=== Task statement ===
Look through the material below and show every line with the word "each".

=== Recorded data ===

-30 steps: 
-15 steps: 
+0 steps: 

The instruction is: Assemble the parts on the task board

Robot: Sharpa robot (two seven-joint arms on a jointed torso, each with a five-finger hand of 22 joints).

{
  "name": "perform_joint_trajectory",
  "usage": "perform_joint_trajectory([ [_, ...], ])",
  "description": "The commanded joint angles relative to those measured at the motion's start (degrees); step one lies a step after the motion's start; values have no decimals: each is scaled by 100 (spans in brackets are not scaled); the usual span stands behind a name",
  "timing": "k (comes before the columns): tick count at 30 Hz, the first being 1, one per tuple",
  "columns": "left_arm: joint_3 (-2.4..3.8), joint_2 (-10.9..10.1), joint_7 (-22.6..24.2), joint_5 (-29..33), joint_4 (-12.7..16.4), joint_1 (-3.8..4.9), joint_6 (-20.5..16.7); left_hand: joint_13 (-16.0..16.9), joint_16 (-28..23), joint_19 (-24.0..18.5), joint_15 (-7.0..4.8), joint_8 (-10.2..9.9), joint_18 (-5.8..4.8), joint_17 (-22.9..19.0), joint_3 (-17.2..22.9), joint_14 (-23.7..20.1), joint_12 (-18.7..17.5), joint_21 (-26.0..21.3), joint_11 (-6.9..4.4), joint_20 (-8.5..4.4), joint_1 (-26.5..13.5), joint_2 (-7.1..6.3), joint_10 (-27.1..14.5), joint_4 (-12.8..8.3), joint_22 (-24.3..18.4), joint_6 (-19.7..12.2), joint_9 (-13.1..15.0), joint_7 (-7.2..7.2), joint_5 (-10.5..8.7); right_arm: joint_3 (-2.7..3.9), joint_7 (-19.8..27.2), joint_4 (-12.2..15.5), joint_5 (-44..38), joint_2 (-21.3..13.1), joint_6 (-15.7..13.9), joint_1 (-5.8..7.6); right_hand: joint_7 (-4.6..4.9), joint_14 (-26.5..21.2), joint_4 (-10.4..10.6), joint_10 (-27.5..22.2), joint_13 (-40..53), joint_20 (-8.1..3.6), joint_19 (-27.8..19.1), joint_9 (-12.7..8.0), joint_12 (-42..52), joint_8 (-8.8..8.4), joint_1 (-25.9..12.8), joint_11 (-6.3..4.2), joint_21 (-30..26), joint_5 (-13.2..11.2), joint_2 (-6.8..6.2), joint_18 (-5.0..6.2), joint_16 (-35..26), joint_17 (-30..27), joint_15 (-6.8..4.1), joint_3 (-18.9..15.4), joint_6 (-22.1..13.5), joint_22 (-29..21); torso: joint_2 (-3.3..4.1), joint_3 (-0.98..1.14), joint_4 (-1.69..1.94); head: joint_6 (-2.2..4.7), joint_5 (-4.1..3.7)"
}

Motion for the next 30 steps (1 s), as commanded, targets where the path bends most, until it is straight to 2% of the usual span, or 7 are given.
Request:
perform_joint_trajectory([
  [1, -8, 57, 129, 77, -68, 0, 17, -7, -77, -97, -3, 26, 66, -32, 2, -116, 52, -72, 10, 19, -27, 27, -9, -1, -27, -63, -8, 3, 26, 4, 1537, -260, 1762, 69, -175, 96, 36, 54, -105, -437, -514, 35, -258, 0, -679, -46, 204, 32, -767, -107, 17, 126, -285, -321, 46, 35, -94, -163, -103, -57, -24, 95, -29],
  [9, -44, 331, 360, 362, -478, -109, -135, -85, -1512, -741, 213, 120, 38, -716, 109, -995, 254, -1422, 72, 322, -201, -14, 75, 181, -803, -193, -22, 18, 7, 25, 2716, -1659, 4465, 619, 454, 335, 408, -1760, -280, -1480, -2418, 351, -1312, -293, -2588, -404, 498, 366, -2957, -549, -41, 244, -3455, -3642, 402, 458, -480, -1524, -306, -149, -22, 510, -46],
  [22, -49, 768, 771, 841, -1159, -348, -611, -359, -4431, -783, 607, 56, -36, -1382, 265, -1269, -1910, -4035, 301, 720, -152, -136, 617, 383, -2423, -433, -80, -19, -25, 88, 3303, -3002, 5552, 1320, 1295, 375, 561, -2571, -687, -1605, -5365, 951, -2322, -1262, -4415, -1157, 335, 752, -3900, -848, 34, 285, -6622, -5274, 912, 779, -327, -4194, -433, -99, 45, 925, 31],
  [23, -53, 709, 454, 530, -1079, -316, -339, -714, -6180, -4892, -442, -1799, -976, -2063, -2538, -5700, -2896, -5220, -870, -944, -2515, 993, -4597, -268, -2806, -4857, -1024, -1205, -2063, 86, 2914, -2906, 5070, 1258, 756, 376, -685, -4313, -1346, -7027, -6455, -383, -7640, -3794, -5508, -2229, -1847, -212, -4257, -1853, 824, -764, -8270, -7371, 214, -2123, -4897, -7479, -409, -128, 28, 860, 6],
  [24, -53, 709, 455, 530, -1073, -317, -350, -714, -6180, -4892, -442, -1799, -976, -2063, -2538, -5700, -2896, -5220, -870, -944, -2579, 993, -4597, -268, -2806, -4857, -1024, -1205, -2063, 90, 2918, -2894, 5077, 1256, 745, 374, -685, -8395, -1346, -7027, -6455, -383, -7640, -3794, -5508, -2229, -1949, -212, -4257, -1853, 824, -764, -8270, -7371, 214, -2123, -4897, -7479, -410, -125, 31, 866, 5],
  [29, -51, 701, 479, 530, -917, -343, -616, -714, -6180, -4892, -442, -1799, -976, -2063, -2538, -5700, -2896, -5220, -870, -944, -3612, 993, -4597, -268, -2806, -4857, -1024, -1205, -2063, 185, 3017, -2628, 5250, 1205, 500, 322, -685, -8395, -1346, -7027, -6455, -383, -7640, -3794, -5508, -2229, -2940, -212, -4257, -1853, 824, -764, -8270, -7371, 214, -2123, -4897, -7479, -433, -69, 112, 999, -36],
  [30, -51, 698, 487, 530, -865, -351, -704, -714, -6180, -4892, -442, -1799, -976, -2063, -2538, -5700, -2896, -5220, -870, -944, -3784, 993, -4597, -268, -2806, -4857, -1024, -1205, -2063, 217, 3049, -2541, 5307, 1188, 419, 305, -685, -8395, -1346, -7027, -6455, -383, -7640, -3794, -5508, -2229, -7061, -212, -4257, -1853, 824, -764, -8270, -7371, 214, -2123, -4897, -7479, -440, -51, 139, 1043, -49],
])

=== Task output ===
Robot: Sharpa robot (two seven-joint arms on a jointed torso, each with a five-finger hand of 22 joints).
  "description": "The commanded joint angles relative to those measured at the motion's start (degrees); step one lies a step after the motion's start; values have no decimals: each is scaled by 100 (spans in brackets are not scaled); the usual span stands behind a name",

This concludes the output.